Plusieurs jeunes continueront d'occuper pendant l’année scolaire l’emploi qu’ils ont trouvé durant l’été. Quelques-uns le feront pour expérimenter le monde du travail, d'autres pour se payer le prochain modèle de téléphone. Dans le contexte inflationniste actuel, certains auront même besoin de ces revenus pour contribuer aux dépenses du ménage.
Cette conciliation travail-étude n’est pas sans risques. Selon le ministère de la Santé et des Services sociaux, 21 % des garçons qui travaillent d’une à dix heures par semaine sont susceptibles de décrocher de leur parcours scolaire. Cette proportion grimpe à un taux alarmant de 41 % chez ceux qui travaillent 21 heures ou plus. Chez les filles, ces proportions varient de 13 % à 24 %.
Les risques liés à la santé et la sécurité sont également bien présents. Selon des données publiées plus tôt cette année par la CNESST, les accidents de travail chez les jeunes de moins de 16 ans ont bondi de 36 % en 2021, comparativement à l’année précédente.
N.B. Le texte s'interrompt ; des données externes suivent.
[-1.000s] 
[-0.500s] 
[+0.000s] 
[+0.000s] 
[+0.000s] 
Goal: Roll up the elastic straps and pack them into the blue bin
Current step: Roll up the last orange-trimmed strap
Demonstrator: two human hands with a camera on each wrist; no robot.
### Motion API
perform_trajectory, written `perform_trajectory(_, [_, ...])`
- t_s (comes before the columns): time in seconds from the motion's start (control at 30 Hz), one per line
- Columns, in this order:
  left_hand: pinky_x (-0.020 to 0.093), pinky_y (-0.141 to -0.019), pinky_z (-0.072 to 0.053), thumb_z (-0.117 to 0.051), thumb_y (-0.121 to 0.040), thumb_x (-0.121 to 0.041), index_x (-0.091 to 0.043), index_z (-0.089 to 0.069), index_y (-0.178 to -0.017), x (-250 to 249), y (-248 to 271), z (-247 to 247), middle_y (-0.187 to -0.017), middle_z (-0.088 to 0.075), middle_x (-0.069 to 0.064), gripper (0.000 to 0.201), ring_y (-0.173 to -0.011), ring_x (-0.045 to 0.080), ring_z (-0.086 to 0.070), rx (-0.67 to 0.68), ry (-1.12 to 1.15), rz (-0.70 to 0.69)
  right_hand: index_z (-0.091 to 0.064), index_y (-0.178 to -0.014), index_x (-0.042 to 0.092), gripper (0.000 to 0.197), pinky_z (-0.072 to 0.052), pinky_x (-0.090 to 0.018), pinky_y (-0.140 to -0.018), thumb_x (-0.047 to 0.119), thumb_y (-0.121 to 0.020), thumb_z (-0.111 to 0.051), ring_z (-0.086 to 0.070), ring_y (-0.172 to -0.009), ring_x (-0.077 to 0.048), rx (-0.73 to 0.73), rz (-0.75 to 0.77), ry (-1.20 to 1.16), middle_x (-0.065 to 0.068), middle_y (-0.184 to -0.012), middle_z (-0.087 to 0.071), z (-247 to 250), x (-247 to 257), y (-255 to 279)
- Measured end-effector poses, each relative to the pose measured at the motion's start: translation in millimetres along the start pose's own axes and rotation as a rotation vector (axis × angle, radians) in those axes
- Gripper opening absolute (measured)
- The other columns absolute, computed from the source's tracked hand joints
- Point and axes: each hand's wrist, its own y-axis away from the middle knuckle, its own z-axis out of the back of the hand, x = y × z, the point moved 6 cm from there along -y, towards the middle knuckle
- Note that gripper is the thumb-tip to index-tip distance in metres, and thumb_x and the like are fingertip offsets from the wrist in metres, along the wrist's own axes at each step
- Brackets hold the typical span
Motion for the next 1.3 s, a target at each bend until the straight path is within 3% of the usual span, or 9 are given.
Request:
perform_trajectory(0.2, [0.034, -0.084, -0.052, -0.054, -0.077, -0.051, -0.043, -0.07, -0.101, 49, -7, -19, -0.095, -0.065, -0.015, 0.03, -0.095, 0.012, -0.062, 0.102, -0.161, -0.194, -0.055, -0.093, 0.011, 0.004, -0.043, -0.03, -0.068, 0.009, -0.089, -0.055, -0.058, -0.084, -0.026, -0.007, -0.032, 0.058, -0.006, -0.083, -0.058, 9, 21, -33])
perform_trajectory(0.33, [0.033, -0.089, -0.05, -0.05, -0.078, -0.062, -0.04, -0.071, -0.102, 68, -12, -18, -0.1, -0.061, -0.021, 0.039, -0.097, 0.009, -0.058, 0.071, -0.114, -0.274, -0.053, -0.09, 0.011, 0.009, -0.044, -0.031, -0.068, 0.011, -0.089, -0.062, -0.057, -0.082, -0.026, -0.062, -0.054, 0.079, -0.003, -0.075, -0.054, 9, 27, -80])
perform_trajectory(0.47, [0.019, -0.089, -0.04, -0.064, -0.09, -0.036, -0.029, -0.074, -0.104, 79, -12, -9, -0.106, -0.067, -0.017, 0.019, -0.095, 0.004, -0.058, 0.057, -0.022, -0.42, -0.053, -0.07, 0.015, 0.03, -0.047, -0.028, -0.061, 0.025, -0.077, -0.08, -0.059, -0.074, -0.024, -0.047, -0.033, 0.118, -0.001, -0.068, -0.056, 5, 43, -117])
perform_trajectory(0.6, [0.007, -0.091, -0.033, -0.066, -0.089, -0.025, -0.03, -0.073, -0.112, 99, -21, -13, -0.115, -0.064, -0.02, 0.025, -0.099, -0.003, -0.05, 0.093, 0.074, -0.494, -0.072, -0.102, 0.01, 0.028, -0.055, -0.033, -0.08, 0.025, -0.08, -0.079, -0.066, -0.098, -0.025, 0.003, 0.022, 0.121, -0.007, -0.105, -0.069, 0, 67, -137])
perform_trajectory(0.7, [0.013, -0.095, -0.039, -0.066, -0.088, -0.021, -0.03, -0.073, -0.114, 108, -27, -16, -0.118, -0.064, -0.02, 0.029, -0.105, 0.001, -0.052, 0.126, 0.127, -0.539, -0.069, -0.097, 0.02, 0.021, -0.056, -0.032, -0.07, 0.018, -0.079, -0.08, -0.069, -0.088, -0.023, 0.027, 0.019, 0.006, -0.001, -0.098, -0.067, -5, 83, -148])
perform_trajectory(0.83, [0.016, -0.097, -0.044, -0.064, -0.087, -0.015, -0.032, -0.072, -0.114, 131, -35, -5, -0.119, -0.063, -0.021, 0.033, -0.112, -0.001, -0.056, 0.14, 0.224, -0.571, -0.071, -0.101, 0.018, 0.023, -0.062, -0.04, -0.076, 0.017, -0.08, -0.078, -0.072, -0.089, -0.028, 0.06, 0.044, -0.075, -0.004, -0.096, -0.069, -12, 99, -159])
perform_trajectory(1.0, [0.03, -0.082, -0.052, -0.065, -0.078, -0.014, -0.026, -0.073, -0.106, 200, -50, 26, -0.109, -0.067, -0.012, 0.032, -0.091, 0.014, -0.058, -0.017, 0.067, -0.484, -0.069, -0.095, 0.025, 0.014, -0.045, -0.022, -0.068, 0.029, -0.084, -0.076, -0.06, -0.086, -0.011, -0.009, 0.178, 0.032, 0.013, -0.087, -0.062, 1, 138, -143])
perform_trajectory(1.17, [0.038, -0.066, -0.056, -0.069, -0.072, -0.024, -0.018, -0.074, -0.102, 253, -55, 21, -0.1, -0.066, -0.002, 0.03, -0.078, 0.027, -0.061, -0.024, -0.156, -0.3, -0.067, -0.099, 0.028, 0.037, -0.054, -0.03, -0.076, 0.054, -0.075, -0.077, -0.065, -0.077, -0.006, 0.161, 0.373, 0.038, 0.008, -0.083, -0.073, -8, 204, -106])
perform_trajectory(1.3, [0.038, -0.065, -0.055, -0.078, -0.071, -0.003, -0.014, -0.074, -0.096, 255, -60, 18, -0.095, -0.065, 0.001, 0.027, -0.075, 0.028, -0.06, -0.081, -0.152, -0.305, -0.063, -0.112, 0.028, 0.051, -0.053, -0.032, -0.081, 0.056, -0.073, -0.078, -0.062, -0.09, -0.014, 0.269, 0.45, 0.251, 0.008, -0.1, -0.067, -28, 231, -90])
Une responsabilité sociale des employeurs
Bien sûr, ce n'est pas d'aujourd'hui que les jeunes travaillent pendant leurs études. Ce qui semble nouveau – et qui sera à confirmer par un portrait statistique sous peu – c'est la tendance à embaucher des travailleurs encore plus jeunes et d'avoir beaucoup d'heures à leur proposer chaque semaine. On conçoit aisément qu'afin de pourvoir des postes qui ne nécessitent pas de qualification particulière, l'embauche des jeunes est une avenue attrayante dans un contexte de pénurie de main-d'œuvre.
Bien qu’il n’y ait pas d’âge légal minimum pour travailler au Québec, ces employeurs ont toutefois la responsabilité sociale de déployer des pratiques exemplaires. Voici quelques exemples :
- Prévoir un aménagement responsable du temps de travail en tenant compte du calendrier scolaire, même si parfois ceci peut avoir une incidence sur les opérations de l’employeur.
- Former de manière soutenue les jeunes sur les risques de santé et sécurité inhérents à leurs fonctions.
- Prendre des engagements en matière de persévérance scolaire, en créant par exemple un programme de bourses ou en soulignant l’obtention des diplômes par leurs jeunes employés.
Une législation renforcée?
Si des balises ne sont pas mises en place, le phénomène pourrait mener à des dérapages. C’est pourquoi plusieurs voix se sont élevées au cours des derniers mois pour réclamer une réflexion collective sur la question. En tant qu’organisation qui a pour mission de protéger le public, l’Ordre était du nombre et a proposé l'instauration d’un maximum de 12 heures de travail par semaine en période scolaire pour les moins de 16 ans et l’interdiction pour les moins de 14 ans d’occuper des postes à haut risque pour la santé et la sécurité physique et psychologique.
Nous espérons que tous les partis politiques profiteront de la campagne électorale pour présenter des propositions concrètes à cet égard. Il en va du bien-être et de la réussite des jeunes, qui doivent demeurer notre priorité.
Cette lettre d’opinion a paru dans l’édition du 29 août du Journal de Montréal.